Further, in step S1, the non-mask face image data is processed by using the multiple and interactive face image operation MaskGAN method, so as to obtain a mask face image data set.

Further, in step S2, the neural network is a residual network, and the residual network is provided with an LSTM long and short time memory module, and the LSTM long and short time memory module is provided with a forgetting gate.

Further, in step S2, the equation of the forgetting gate is:

f _t ＝σ(W _f ·[h _t-1 ，x _t ]+b _f )

wherein f _t Is a forgetting door function; sigma is a sigmoid activation function; h is a _t-1 The output of the previous time step (t-1); t is the time step indication; x is x _t Input of the current time step; b _f Is a convolutional layer bias term; w (W) _f Is a convolutional layer weight.

Further, in step S2, the output formula of the neural network is:

in the formula, o _ij An output feature weighted by attention; alpha _ij Is the normalized attention weight; i is an attention indication quantity; j is a unidirectional time step; n is the number of unidirectional time steps; h is a _j For the output of each time step.

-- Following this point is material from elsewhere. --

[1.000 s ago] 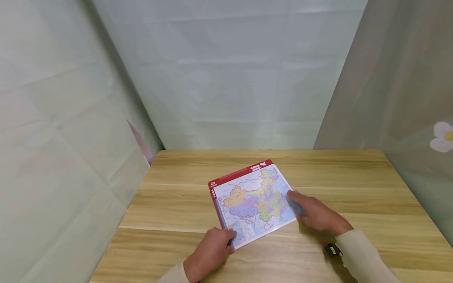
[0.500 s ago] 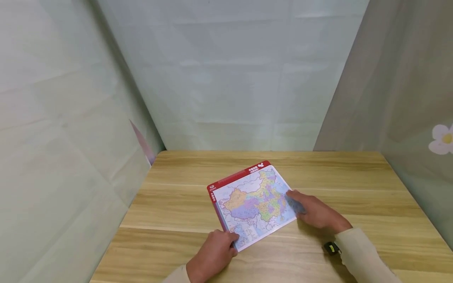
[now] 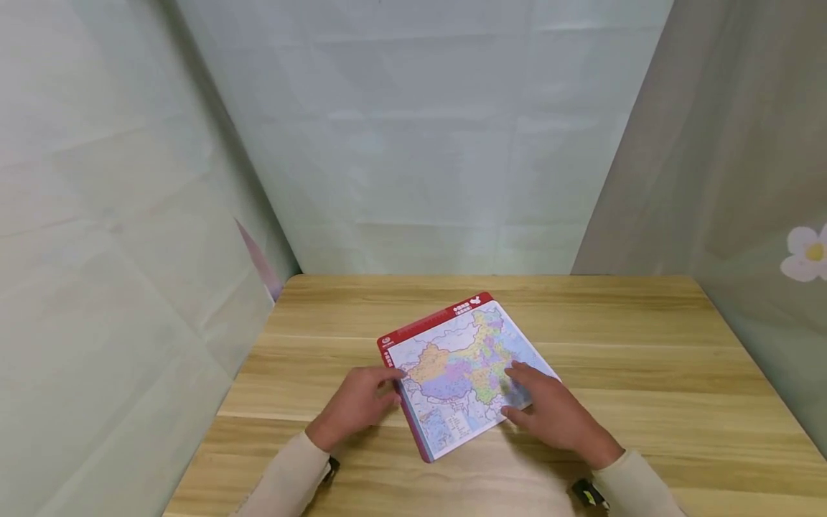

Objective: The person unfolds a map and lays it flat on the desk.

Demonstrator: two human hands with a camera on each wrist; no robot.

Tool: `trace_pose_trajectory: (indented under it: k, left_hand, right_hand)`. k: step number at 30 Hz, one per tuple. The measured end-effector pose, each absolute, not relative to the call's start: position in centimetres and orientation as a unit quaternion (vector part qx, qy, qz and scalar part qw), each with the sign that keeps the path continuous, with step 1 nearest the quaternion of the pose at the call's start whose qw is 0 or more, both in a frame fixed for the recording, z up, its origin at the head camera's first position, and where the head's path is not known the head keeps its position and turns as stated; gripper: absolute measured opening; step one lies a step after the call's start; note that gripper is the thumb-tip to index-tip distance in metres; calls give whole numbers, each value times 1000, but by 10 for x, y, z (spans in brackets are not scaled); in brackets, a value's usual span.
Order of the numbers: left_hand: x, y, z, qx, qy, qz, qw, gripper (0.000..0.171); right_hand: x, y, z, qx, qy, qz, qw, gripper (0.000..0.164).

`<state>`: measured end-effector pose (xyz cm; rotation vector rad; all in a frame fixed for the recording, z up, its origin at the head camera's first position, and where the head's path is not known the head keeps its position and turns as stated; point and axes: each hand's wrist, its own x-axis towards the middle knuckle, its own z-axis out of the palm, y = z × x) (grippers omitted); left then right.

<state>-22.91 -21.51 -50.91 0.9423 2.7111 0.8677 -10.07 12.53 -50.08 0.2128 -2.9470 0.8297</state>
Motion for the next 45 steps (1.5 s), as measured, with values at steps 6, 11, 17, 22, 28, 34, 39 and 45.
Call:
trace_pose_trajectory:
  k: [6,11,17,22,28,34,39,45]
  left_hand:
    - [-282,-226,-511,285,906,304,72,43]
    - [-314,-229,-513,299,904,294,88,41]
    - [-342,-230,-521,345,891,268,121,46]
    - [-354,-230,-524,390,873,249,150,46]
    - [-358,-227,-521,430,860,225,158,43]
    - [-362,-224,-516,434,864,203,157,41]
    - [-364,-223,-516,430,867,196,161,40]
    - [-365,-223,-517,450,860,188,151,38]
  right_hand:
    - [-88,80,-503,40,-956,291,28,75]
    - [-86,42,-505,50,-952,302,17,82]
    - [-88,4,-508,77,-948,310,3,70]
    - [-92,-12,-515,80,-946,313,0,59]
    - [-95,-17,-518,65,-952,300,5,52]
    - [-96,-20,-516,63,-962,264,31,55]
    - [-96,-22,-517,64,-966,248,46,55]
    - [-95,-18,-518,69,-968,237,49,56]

Further, the specific steps of step S2 are as follows:

s2-1: dividing the face image data set into a training set and a testing set;

s2-2: training the neural network by using the training set to obtain an initial mask recognition model;

s2-3: adding a confidence adaptation mechanism and a multi-frame clustering prediction mechanism into an initial mask recognition model, and optimizing the initial mask recognition model by using a test set to obtain and output an optimal mask recognition model.

Further, in step S2, the confidence adaptation mechanism is: and adaptively adjusting the confidence threshold of the current model according to the imaging ambiguity of the face image dataset input into the current model.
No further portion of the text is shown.